Mediante una sentencia de tutela, la Corte Constitucional indicó que la
justicia ambiental designa el tratamiento justo y la participación
significativa de todas las personas, independientemente de su raza, color o
ingreso económico con respecto al desarrollo, leyes, reglamentos y políticas
ambientales.
De igual forma, precisó que esta justicia involucra dos aspectos muy
importantes: (i) el tratamiento justo y (ii) participación de la comunidad.

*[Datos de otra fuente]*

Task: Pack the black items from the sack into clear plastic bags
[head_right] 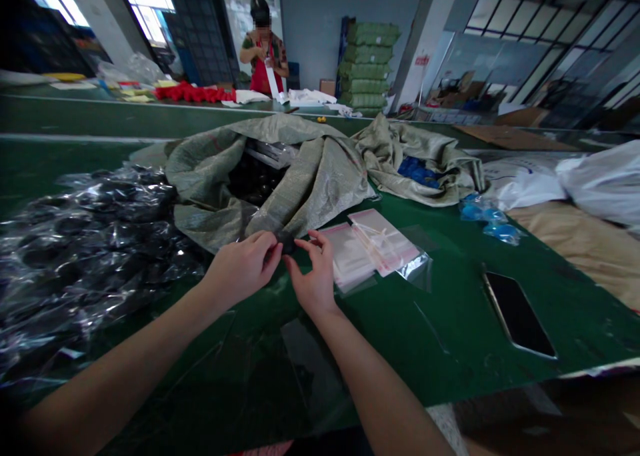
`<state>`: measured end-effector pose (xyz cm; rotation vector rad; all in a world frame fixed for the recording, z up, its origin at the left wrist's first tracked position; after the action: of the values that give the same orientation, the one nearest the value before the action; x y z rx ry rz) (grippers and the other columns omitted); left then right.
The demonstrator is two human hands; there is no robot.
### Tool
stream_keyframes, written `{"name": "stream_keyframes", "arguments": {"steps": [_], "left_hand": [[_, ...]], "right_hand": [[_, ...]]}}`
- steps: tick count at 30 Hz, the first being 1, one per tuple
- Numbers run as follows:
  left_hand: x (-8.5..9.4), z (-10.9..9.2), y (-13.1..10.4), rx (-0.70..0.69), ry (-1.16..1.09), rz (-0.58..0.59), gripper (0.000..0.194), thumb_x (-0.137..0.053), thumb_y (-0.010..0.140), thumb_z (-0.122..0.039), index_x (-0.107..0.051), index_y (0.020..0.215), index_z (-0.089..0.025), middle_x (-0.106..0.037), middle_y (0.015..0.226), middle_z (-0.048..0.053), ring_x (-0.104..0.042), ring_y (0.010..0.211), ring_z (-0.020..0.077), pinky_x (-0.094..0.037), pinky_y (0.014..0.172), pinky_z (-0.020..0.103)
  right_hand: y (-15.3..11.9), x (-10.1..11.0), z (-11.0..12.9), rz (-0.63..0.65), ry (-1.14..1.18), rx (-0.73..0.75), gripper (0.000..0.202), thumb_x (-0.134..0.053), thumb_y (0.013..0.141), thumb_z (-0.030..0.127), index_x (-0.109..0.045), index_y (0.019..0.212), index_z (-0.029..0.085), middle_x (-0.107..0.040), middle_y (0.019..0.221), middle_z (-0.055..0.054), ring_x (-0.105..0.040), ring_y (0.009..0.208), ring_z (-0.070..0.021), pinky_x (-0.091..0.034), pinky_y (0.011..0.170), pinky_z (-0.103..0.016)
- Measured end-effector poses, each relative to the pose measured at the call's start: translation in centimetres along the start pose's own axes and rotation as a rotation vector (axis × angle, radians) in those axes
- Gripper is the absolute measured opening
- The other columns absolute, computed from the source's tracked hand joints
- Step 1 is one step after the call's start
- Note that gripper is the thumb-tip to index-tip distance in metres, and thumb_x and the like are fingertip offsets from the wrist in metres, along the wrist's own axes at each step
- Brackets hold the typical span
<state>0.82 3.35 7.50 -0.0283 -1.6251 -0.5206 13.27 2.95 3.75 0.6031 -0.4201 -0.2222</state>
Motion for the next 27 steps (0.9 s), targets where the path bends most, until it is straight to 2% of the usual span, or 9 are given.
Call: {"name": "stream_keyframes", "arguments": {"steps": [4,7,10,13,17,19,22,24,27], "left_hand": [[-0.1,0.0,0.0,0.0,-0.05,0.018,0.035,-0.028,0.097,-0.037,-0.057,0.092,-0.018,-0.065,0.09,0.007,-0.063,0.067,0.0196,-0.04,0.055,0.029],[-0.4,0.2,0.1,0.008,-0.072,0.031,0.033,-0.03,0.097,-0.036,-0.057,0.091,-0.018,-0.065,0.089,0.008,-0.063,0.067,0.0193,-0.04,0.056,0.03],[-0.8,0.4,0.2,0.011,-0.081,0.042,0.032,-0.03,0.097,-0.035,-0.057,0.09,-0.018,-0.065,0.088,0.007,-0.062,0.067,0.0189,-0.041,0.056,0.029],[-1.1,0.6,0.3,0.02,-0.078,0.05,0.031,-0.031,0.096,-0.035,-0.056,0.09,-0.018,-0.066,0.088,0.007,-0.063,0.068,0.0183,-0.041,0.057,0.029],[-1.1,0.6,0.3,0.021,-0.084,0.057,0.031,-0.031,0.096,-0.034,-0.057,0.09,-0.018,-0.066,0.088,0.007,-0.063,0.068,0.0183,-0.042,0.058,0.029],[-1.1,0.5,0.3,0.022,-0.086,0.068,0.031,-0.031,0.096,-0.035,-0.057,0.09,-0.019,-0.066,0.089,0.007,-0.063,0.068,0.0184,-0.043,0.059,0.029],[-0.8,0.7,0.3,0.032,-0.084,0.064,0.031,-0.031,0.096,-0.035,-0.057,0.091,-0.019,-0.066,0.09,0.007,-0.063,0.069,0.0188,-0.043,0.059,0.029],[-0.6,0.8,0.4,0.047,-0.082,0.055,0.032,-0.031,0.096,-0.035,-0.057,0.091,-0.018,-0.065,0.089,0.008,-0.063,0.069,0.0188,-0.043,0.06,0.029],[-0.5,1.0,0.4,0.066,-0.081,0.056,0.033,-0.03,0.096,-0.035,-0.057,0.09,-0.018,-0.065,0.088,0.008,-0.063,0.067,0.0188,-0.043,0.059,0.03]], "right_hand": [[-0.1,-0.6,-0.7,0.034,0.131,-0.034,0.029,-0.065,0.082,0.025,-0.061,0.11,0.022,-0.047,0.133,-0.012,-0.051,0.121,-0.0235,-0.051,0.096,-0.041],[-0.3,-1.7,-1.8,0.096,0.29,-0.135,0.032,-0.064,0.081,0.027,-0.06,0.112,0.023,-0.049,0.135,-0.011,-0.061,0.109,-0.0213,-0.056,0.087,-0.036],[-0.6,-2.7,-3.0,0.157,0.392,-0.255,0.037,-0.066,0.079,0.029,-0.059,0.114,0.022,-0.061,0.121,-0.01,-0.067,0.094,-0.0189,-0.058,0.082,-0.033],[-0.6,-3.1,-3.4,0.191,0.411,-0.292,0.043,-0.069,0.074,0.027,-0.059,0.115,0.02,-0.067,0.109,-0.009,-0.068,0.092,-0.0187,-0.057,0.083,-0.033],[-0.2,-2.6,-2.8,0.205,0.324,-0.222,0.04,-0.068,0.075,0.026,-0.06,0.114,0.019,-0.067,0.105,-0.009,-0.068,0.087,-0.0175,-0.058,0.081,-0.033],[0.1,-2.0,-1.7,0.196,0.213,-0.125,0.036,-0.067,0.076,0.023,-0.062,0.111,0.02,-0.065,0.108,-0.009,-0.066,0.092,-0.0185,-0.057,0.081,-0.034],[0.5,-0.8,-0.3,0.132,0.047,0.011,0.034,-0.067,0.077,0.02,-0.065,0.111,0.023,-0.059,0.118,-0.01,-0.059,0.107,-0.0213,-0.053,0.091,-0.038],[0.6,-0.3,0.1,0.097,-0.004,0.05,0.034,-0.067,0.078,0.02,-0.066,0.111,0.024,-0.055,0.121,-0.01,-0.057,0.11,-0.0214,-0.05,0.097,-0.041],[0.6,-0.2,0.1,0.101,-0.018,0.074,0.035,-0.068,0.079,0.02,-0.068,0.113,0.028,-0.053,0.124,-0.009,-0.056,0.109,-0.0209,-0.049,0.097,-0.041]]}}
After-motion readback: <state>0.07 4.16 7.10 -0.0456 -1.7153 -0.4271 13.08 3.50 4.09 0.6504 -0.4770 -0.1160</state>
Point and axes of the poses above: each hand's wrist, its own y-axis towards the middle knuckle, its own x-axis out of the back of the hand, z = x × y, the point moved 10 cm from there along y, towards the middle knuckle
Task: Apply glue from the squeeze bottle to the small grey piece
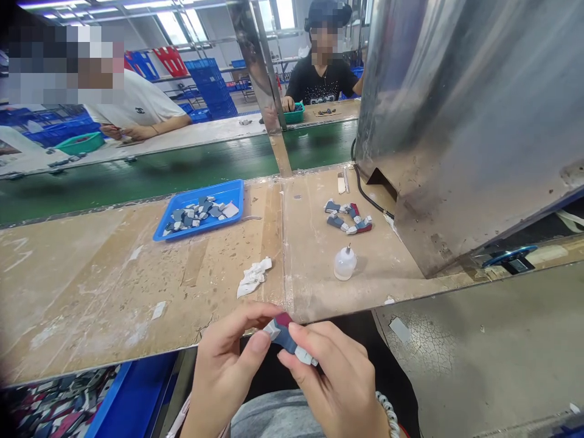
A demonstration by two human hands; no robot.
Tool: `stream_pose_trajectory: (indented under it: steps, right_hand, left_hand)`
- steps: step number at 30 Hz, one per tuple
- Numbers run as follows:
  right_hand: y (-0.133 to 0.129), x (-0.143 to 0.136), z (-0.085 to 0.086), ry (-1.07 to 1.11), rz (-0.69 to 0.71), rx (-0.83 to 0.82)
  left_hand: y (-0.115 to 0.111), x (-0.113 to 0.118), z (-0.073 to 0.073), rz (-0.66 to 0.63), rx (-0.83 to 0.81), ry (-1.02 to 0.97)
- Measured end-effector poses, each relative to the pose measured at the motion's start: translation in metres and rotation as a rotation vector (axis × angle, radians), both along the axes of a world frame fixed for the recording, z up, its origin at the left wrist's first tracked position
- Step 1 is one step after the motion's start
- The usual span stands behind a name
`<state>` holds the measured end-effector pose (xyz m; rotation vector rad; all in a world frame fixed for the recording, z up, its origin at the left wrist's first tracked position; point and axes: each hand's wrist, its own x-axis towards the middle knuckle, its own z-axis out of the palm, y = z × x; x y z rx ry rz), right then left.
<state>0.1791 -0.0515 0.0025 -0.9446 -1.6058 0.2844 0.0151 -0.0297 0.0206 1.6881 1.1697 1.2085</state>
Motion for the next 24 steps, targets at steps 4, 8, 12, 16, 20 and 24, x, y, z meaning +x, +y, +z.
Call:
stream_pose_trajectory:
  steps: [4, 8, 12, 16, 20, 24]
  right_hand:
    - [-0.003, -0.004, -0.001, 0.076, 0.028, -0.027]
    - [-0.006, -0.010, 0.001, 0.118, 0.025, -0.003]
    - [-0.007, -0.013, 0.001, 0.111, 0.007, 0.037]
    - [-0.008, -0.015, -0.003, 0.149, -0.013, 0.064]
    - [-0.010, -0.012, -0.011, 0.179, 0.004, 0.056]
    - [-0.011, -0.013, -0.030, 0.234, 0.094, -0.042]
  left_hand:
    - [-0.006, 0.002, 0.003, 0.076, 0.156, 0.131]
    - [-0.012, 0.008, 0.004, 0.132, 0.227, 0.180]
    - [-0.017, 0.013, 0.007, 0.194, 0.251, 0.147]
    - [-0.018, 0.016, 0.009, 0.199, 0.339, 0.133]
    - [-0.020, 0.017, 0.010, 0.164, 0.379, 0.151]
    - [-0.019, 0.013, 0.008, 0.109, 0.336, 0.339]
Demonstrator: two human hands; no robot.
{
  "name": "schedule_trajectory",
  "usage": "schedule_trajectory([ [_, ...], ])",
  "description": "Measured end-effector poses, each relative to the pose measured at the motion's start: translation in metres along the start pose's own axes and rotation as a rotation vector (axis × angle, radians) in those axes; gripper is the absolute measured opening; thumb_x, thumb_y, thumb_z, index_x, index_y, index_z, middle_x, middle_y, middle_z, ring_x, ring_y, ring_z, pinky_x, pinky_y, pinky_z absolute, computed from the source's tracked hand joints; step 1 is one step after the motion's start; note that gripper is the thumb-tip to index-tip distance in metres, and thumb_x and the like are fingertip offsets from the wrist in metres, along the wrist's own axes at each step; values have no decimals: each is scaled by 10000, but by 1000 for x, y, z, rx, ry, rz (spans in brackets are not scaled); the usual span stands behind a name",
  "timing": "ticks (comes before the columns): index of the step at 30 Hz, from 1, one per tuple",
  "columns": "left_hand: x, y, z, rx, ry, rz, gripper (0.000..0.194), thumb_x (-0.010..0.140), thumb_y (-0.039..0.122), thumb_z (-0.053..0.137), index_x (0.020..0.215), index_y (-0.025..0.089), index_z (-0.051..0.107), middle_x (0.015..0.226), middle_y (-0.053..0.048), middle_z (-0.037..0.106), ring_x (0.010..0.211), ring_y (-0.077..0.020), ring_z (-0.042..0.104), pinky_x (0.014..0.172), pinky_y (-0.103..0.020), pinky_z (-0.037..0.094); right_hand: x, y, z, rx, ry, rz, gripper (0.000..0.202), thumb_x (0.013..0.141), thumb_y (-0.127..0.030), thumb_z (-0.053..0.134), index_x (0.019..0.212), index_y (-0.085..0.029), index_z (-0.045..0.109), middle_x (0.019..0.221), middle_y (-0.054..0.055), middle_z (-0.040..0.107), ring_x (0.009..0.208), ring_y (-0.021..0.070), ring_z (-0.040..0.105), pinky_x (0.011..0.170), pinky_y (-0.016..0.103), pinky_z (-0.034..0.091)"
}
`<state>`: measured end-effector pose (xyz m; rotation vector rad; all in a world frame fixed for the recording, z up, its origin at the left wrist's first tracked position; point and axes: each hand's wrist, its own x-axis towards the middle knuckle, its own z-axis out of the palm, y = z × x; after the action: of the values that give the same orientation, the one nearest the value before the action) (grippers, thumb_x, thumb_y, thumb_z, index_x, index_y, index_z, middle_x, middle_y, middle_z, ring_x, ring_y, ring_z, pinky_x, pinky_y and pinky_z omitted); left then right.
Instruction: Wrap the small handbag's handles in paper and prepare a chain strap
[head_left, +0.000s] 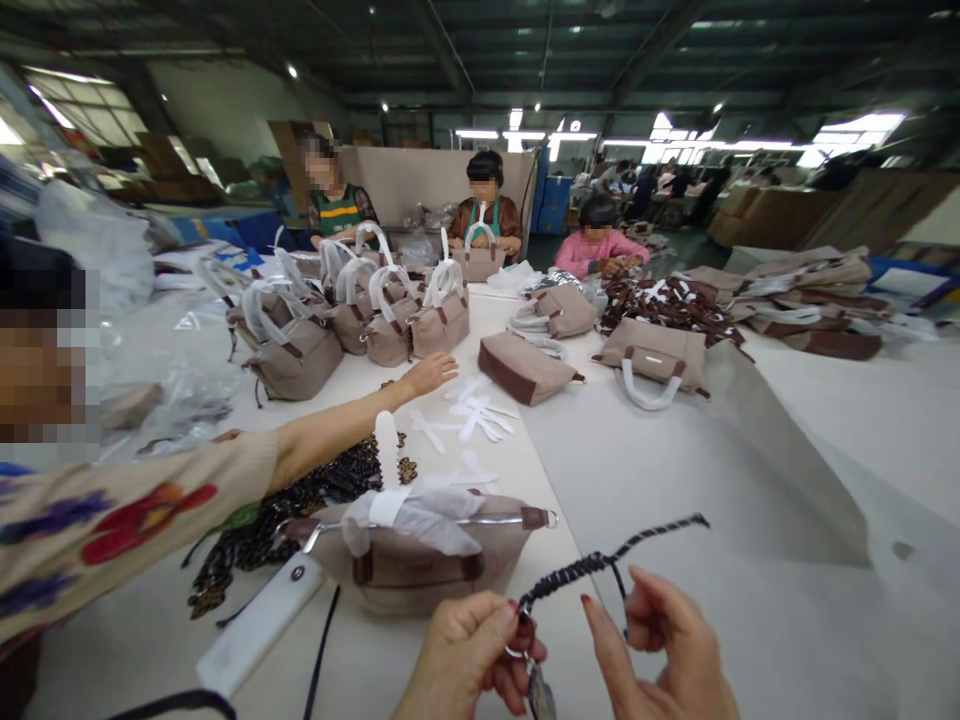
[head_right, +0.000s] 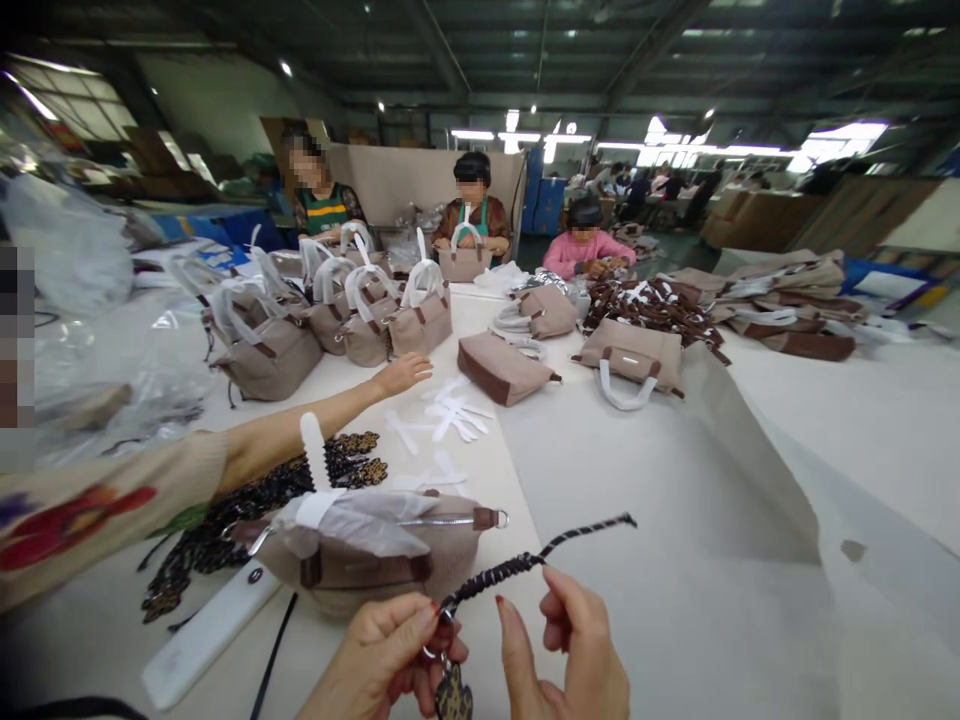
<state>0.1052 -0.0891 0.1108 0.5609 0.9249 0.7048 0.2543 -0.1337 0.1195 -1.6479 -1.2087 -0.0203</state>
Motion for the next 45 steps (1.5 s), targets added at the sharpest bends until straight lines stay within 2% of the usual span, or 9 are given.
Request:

En relación con el primero, afirmó que este concepto supone que ningún
grupo de personas, incluyendo los grupos raciales, étnicos o socioeconómicos,
debe sobrellevar desproporcionadamente la carga de las consecuencias
ambientales negativas como resultado de operaciones industriales, municipales y
comerciales o la ejecución de programas ambientales y políticas.
Por su parte, la participación de la comunidad es significativa:
1. Cuando los
residentes afectados tienen una oportunidad para participar en las decisiones
sobre una actividad que afectará su ambiente y/o salud
2. Cuando la
contribución del público y las preocupaciones de los participantes son tenidas
en cuenta y son susceptibles de influir en las decisiones y
3. Cuando los
responsables de decidir promueven y facilitan la participación de aquellas
personas o grupos afectados. (M. P. Luis Ernesto Vargas).